Michail Schischkins Kultroman «Briefsteller» wird als eindringliche Bühnenbearbeitung im Theater Tuchlaube gezeigt. Das Thema ist mit dem Krieg in der Ukraine unerwartet aktuell.
«Die Zeit ist aus den Fugen», sagt Shakespeares Hamlet. Für den russischen Autor Michail Schischkin und den ukrainischen Pianisten Alexey Botvinov gibt es keinen aktuelleren Satz. Schischkin thematisiert in seinem Kultroman «Briefsteller» den Krieg; Botvinov ist mit diesem in seiner Heimatstadt Odessa täglich konfrontiert. «Schischkins Roman hat mein Leben fundamental geändert», sagt der Musiker.
Deshalb stand für ihn fest: «Der ‹Briefsteller› gehört auf die Bühne.» Nicht die grosse, theatralische Aktion ist Botvinov ein Anliegen, sondern das durch Musik von Rachmaninow und Skrjabin bereicherte Kammerspiel für zwei Schauspieler und einen Pianisten. Schischkins Roman über zwei Liebende, Wolodja und Sascha, ist dafür wie geschaffen.
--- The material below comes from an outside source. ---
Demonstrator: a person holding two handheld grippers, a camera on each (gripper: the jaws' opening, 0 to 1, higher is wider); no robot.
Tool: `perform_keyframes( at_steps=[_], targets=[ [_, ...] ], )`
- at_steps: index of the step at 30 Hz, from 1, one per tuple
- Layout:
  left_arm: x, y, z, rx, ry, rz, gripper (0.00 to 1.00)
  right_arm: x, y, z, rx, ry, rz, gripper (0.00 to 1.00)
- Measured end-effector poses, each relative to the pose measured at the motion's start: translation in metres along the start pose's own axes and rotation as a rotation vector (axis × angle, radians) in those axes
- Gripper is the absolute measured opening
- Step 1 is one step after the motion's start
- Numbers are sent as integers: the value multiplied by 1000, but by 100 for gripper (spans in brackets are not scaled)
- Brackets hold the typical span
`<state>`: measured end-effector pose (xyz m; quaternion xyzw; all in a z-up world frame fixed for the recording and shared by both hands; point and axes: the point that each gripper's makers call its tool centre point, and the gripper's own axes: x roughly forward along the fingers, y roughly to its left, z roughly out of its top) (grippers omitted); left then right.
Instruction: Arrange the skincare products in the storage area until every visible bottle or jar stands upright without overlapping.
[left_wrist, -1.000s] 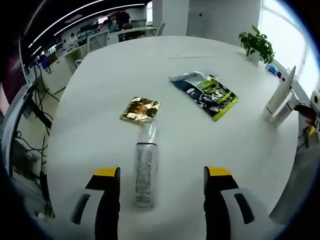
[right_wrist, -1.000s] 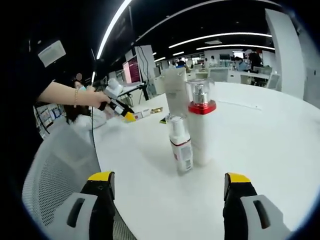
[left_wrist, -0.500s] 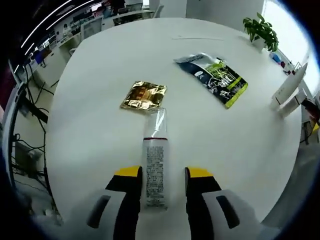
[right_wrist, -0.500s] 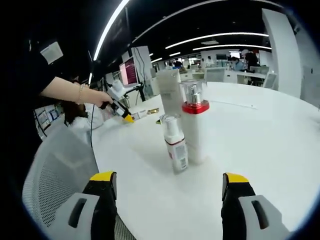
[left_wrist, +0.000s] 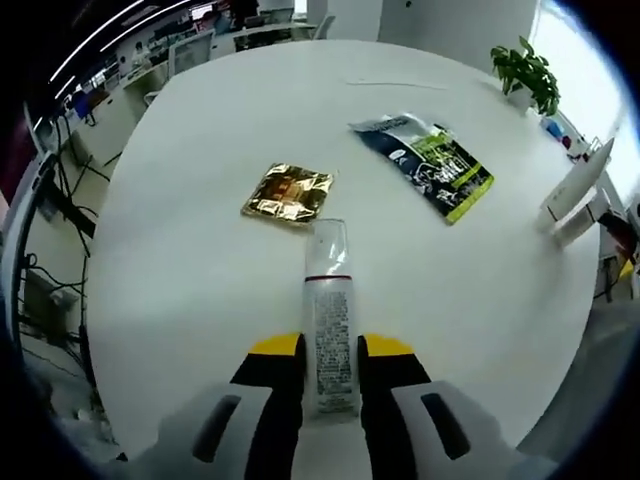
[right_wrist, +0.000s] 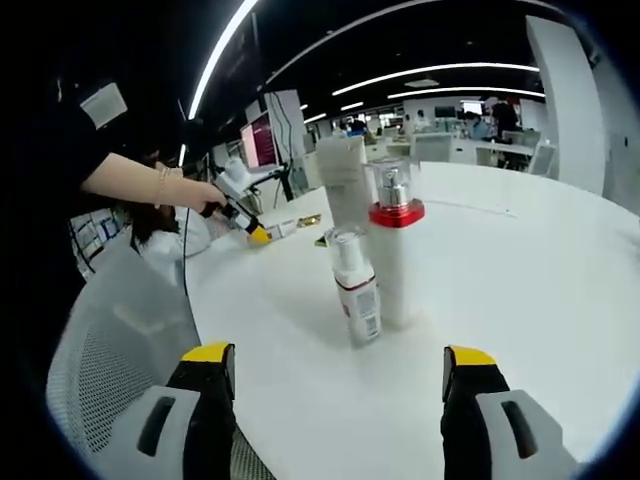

Wolodja ist im Boxeraufstand gefallen. Doch Sascha erhält weiter Briefe von ihrem Geliebten – so wie sie umgekehrt auch weiter Briefe an diesen schreibt. Zeit und Raum verschieben sich: Während Wolodja im knapp zwei Monate dauernden Boxeraufstand verbleibt, vergehen bei Sascha Jahrzehnte. Das muss man weder durch Kostüm- noch durch Ortswechsel herausstreichen – die Kraft der Worte genügt.
Konsequenterweise gibt es in Botvinovs szenischer Dramatisierung nur wenige, zunächst von weissen Tüchern bedeckte Versatzstücke. Langsam zieht der Pianist die Umhüllung von Stühlen, Tisch und Klavier weg und erweckt diese damit gleichsam zum Leben. Behutsam nehmen Marisa Rigas (Sascha) und Oliver Goetschel (Wolodja) sodann vom Raum Besitz. Sie kauern auf dem Boden oder stehen an der Rampe, blicken ins Publikum, heften ihre Blicke auf einzelne Zuschauer.
Was sie sagen ist so eindringlich, dass es keinen forcierten Nachdruck braucht. Daran muss man sich in der Tuchlaube erst einmal gewöhnen - an diese leise Wortpoesie, die bei intensivem Zuhören auch ihre Ecken und Kanten offenbart. Steht eine neue Zeitebene an, kommt die elegische, aber nie kitschige Musik zum Zug, die Botvinov wunderbar nuanciert.
Er habe in seinem Buch über einen Krieg der Vergangenheit geschrieben, sagt Michail Schischkin, der seit 1995 in der Schweiz lebt, nach der Vorstellung zum Publikum. «Doch plötzlich ist die Zukunft da - der Krieg in der Ukraine.» Er fühle sich hilflos. Was könne man bloss tun? «Bücher schreiben, Musik spielen - damit können wir dem Krieg etwas entgegensetzen.» Und: «Die Hoffnung Russlands liegt in der Ukraine. Deshalb lässt Putin die Ukraine auch nicht in Ruhe», glaubt der Autor. Alexey Botvinov hat derzeit keine Hoffnung. Deswegen spielt er den «Briefsteller. Elegie - Trio».
«Briefsteller» am Freitag, 14. November um 20.15 Uhr im Theater Tuchlaube Aarau.